Read The Last Crusaders: The Great Siege Online
Authors: William Napier
In the evening, La Valette heard the roll of the dead from Sir Oliver Starkey.
‘The Chevaliers Federico Sangrigorio; Giovanni Malespina; Raffaele Salvago …’ The list went on and on.
At one point La Valette interrupted, ‘Do you have news of the English boy? The Ingoldsby boy?’
Starkey scanned the list for his countryman. ‘No, Sire. He is still with us. I know he fought at Senglea—’
‘Did he?’ La Valette clenched his mouth.
‘He came back almost last, with the Marshal Copier himself, moments before they blew the bridge.’
La Valette’s eyes gleamed. ‘Continue.’
‘Javier, the nephew of Don Pedro Mezquita.’
‘What age was he?’
‘Eighteen. Don Pedro was wounded trying to save him. Slain Janizaries lay around the boy like mown flowers.’
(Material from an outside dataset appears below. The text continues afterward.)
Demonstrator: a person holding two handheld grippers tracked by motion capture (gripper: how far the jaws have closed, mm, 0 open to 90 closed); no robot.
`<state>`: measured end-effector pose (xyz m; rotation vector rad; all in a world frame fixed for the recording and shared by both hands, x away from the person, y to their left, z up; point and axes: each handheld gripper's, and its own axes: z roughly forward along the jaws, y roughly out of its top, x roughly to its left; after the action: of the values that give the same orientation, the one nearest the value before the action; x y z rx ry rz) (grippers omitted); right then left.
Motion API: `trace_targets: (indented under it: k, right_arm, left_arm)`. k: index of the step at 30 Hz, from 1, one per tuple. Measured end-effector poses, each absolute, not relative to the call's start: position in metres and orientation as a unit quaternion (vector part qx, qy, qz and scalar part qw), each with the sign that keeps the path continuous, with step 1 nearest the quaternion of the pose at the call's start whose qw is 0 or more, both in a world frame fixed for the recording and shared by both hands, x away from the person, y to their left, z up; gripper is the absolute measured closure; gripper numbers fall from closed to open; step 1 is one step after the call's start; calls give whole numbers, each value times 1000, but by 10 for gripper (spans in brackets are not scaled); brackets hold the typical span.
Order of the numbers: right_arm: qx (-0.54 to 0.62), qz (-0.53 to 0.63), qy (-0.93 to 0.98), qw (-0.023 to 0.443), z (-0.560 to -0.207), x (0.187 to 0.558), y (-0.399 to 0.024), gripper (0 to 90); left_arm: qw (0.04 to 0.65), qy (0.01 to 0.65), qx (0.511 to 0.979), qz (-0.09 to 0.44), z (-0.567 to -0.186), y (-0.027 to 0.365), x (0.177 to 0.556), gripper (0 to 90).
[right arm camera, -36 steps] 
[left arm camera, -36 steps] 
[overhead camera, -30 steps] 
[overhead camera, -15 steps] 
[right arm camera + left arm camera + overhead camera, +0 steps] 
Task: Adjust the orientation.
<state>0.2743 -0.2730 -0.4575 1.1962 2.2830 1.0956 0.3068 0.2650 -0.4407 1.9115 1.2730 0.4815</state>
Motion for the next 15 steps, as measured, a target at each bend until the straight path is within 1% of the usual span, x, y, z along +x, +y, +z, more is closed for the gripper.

La Valette buried his face in his hands for a moment and then looked up again. Starkey had never seen him look so tired. How much longer could a man of his years go on, barely sleeping, barely eating, grief-stricken to the heart but refusing to weep? Starkey wished he could take some of the burden from him. But La Valette would not share it. The grief and the burden would lie on his old shoulders until the end.
‘The young always die soonest,’ said La Valette softly. ‘With their brave, reckless hearts. And?’
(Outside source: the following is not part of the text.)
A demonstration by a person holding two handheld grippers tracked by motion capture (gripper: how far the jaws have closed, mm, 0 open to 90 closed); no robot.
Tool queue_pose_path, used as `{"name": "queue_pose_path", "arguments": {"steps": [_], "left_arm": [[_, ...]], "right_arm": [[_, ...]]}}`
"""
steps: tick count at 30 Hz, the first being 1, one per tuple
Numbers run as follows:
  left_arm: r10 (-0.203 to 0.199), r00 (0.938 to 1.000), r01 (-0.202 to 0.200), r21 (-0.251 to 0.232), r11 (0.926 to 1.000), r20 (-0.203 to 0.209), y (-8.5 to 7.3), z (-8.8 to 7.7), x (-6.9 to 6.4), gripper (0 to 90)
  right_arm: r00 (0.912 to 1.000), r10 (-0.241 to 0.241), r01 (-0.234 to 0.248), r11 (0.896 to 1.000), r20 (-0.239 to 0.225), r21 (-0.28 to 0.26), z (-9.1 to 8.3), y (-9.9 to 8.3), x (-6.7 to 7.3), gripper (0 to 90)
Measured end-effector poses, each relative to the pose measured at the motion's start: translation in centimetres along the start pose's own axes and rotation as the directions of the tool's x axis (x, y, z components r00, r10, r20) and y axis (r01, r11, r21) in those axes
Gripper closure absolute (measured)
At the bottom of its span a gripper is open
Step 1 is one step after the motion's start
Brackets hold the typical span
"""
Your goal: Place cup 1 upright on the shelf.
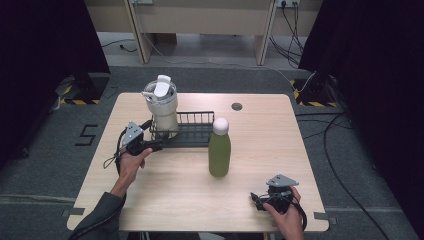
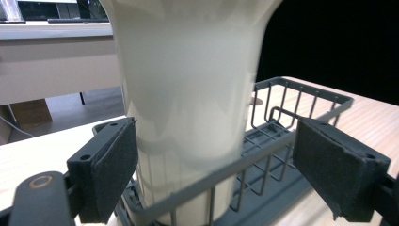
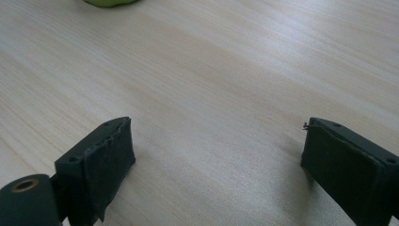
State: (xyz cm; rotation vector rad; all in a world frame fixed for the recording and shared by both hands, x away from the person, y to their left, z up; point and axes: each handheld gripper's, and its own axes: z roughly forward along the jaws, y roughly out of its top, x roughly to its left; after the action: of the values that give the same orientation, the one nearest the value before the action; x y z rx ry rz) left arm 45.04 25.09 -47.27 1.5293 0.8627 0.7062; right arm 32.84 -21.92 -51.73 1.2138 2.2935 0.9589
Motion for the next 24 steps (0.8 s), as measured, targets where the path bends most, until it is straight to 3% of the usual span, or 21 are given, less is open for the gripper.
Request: {"name": "queue_pose_path", "arguments": {"steps": [4,15,24], "left_arm": [[-0.031,0.9992,0.031,0.007,0.9995,0.023,0.4,-0.8,-0.2,14.5],[-0.027,0.9989,0.026,0.024,0.9994,0.039,0.6,-2.3,-0.6,14.5],[-0.006,0.9978,0.002,0.048,0.9988,0.066,-0.3,-3.7,-1.4,14.5]], "right_arm": [[1.0,-0.002,0.002,1.0,0.0,0.0,0.0,0.0,0.0,9.9],[1.0,0.004,-0.004,1.0,0.0,0.002,0.0,0.0,0.0,9.6],[1.0,-0.005,0.005,1.0,0.0,0.0,0.0,0.0,0.0,9.6]]}}
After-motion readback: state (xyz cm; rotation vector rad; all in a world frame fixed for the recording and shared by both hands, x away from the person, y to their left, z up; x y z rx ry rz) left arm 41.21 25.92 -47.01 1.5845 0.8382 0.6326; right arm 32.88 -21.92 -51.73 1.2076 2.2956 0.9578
‘Don Federique de Toledo.’
‘Slain?’
‘Yes, Sire. A grenade misfired, he lost his hand, and still he fought on until he collapsed from loss of blood. The medics could not save him.’
‘Age?’
‘Also eighteen.’
The son of Don García de Toledo, Viceroy of Sicily. How would that help or hinder the relief plans? It was a sad loss. They were all sad losses.
Names piled on names. Starkey’s voice grew more and more strained. At last he hesitated. He could not finish.
After a time, La Valette said quietly, ‘My nephew is dead. Henri Parisot is dead.’ He nodded almost imperceptibly. ‘Also eighteen.’
‘Sire—’
‘They have only gone along the road we all must follow soon. And every knight is equally dear to my heart as if he were my son.
The loss of Javier de Mezquita moves me no less than the loss of my beloved nephew.’ His voice was very even and calm. Starkey could not bear to look at him. More quietly still, he said, ‘
A little while, and we shall not see them. And then a little while, and we shall see them
.’
His grace and greatness as a leader, his natural authority, his sad nobility, were never more evident to his secretary than then.
He stood and turned his back on Starkey and went over to the window and looked out across the harbour. Dying sunlight bright on half-drowned coloured banners and sundered timbers, flags of gold damask, corpses lining the shore, shields washed new and cleansed.
‘Leave me now,’ he said.
As he bowed out, Starkey saw that the Grand Master’s shoulders were shaking.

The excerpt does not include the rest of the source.